Exercise goal
From the entries that follow, pick out all lines holding "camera".

[Collected data]
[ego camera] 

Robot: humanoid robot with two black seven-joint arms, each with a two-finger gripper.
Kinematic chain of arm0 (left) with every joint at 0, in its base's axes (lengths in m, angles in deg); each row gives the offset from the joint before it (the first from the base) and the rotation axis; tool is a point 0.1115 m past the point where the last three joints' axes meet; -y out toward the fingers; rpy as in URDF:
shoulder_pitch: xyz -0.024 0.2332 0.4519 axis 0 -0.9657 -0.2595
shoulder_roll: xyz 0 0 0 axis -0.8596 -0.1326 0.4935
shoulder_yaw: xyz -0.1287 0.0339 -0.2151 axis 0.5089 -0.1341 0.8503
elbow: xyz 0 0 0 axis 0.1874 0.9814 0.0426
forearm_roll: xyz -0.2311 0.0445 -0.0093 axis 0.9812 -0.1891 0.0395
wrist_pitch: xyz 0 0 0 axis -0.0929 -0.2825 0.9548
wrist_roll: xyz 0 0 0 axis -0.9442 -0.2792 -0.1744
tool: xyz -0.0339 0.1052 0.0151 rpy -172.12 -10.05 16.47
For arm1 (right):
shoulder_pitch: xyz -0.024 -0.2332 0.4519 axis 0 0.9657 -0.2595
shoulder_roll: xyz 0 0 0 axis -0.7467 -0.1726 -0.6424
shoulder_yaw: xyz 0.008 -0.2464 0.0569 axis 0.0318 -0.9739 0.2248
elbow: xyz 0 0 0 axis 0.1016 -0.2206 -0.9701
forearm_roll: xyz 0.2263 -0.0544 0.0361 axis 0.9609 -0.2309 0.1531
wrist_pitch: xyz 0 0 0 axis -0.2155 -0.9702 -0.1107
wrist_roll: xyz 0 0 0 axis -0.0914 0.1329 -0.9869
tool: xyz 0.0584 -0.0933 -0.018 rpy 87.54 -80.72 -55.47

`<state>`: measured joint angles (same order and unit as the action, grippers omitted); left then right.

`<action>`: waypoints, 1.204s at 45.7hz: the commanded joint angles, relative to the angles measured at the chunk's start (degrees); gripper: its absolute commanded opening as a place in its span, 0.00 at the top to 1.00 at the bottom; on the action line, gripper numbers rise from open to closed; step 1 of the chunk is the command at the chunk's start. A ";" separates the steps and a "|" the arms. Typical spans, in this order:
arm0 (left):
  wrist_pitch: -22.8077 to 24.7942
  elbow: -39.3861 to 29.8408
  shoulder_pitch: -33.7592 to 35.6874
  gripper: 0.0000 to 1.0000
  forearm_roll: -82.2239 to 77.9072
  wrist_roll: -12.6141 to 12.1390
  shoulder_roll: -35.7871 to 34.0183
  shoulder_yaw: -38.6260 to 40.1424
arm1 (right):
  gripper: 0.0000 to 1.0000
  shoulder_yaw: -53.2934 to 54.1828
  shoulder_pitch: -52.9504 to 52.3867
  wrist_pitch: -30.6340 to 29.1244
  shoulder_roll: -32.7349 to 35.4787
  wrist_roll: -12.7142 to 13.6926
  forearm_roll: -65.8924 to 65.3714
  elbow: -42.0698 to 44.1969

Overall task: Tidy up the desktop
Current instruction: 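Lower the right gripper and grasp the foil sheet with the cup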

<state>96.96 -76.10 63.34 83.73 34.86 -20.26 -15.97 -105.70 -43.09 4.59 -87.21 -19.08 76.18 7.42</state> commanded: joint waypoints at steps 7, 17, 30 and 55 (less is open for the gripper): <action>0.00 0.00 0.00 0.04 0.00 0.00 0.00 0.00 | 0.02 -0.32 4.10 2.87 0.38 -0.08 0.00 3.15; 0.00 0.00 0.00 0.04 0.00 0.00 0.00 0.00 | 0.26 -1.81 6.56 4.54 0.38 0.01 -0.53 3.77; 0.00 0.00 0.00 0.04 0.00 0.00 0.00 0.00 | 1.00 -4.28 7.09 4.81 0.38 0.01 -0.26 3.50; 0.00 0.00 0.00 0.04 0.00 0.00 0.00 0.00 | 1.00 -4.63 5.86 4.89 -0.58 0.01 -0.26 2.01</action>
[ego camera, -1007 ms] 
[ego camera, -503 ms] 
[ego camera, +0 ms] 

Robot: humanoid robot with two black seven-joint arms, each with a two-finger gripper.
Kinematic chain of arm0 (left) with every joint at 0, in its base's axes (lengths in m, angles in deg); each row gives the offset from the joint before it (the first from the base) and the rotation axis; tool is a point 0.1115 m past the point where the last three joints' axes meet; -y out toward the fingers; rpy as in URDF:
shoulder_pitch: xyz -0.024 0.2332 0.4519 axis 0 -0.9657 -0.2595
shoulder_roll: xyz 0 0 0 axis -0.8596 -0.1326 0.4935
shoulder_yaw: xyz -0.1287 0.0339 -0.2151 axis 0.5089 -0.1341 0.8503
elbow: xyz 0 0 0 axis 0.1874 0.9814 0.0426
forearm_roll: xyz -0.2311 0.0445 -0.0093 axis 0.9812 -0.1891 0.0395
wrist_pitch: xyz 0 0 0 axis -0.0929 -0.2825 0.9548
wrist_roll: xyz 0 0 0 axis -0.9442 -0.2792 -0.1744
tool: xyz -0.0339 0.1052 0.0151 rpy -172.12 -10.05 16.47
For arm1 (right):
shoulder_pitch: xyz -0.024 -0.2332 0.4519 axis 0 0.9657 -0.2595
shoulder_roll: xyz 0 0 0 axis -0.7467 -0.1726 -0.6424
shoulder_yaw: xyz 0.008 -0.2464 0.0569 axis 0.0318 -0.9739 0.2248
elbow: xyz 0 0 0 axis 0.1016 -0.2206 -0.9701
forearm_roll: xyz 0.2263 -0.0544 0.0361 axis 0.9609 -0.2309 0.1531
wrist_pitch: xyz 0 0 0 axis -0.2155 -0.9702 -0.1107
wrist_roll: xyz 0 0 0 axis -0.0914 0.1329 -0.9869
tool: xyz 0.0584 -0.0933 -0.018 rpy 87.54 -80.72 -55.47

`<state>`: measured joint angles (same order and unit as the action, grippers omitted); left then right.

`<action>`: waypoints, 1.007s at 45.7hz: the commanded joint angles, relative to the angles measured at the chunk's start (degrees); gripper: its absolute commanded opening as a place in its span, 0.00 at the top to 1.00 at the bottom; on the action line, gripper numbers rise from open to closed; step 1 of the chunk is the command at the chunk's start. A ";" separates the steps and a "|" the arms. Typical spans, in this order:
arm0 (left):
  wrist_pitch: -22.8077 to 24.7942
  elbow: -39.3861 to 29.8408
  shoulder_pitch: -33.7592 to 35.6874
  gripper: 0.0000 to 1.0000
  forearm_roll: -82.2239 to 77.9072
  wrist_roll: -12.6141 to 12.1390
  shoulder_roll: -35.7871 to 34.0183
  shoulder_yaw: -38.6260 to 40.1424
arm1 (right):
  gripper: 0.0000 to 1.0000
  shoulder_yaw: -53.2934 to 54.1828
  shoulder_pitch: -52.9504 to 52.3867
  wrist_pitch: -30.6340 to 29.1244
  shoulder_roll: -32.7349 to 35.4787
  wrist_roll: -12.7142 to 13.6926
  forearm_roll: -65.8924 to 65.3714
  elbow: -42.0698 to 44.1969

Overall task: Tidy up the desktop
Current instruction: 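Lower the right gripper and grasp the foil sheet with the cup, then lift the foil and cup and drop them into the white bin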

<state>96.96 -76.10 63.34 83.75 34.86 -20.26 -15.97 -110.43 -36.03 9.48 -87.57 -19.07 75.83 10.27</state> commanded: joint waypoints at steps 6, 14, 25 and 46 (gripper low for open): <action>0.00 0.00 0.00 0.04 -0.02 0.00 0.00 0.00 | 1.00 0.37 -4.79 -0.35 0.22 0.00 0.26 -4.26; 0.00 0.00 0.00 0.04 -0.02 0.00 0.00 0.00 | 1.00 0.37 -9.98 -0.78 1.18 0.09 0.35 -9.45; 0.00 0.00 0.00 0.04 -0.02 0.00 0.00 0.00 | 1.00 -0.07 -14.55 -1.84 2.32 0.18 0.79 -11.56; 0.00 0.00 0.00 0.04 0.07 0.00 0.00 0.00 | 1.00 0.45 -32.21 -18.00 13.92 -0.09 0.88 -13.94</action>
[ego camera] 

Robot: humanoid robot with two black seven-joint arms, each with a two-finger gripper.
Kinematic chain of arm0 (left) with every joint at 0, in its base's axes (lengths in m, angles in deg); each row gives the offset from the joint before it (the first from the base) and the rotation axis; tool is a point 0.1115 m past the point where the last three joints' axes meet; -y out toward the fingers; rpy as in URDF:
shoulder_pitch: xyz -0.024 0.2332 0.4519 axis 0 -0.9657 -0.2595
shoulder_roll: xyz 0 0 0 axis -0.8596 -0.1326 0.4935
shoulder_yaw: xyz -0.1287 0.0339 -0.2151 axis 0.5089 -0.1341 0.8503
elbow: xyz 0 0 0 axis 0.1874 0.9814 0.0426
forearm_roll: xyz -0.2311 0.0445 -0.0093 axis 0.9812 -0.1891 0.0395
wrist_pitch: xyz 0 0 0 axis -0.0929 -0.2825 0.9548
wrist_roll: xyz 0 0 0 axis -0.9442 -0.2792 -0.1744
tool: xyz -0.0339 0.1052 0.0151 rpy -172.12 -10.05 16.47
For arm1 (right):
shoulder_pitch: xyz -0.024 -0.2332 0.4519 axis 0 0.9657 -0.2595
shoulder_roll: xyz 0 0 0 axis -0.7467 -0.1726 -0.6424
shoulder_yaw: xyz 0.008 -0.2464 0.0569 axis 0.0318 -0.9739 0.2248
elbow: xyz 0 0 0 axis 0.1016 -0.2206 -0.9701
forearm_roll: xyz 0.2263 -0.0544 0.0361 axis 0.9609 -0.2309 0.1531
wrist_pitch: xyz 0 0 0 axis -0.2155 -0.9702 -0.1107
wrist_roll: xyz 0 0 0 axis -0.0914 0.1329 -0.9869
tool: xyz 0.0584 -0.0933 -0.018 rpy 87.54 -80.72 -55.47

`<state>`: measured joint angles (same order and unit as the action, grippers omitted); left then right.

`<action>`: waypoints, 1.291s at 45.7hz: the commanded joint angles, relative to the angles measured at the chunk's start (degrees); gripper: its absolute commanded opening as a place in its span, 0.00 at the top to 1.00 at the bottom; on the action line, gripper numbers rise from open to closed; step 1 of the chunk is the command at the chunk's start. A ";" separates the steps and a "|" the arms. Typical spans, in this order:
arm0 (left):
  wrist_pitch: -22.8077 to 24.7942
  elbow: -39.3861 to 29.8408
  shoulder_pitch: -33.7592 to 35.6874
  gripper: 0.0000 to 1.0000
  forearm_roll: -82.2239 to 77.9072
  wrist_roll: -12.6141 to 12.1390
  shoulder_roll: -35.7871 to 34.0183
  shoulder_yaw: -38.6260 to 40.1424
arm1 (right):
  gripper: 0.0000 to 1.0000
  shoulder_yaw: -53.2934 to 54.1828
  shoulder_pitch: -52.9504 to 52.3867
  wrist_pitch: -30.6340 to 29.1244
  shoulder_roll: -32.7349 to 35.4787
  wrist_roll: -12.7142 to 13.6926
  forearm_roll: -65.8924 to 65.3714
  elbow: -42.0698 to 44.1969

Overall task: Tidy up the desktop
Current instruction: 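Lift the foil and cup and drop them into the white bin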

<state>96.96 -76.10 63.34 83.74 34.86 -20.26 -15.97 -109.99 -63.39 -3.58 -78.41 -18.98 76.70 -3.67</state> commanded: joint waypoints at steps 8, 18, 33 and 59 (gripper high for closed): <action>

Reply to the exercise
[ego camera] 
[ego camera, -1007 ms] 
[ego camera, -503 ms] 
[ego camera, +0 ms] 
[ego camera] 

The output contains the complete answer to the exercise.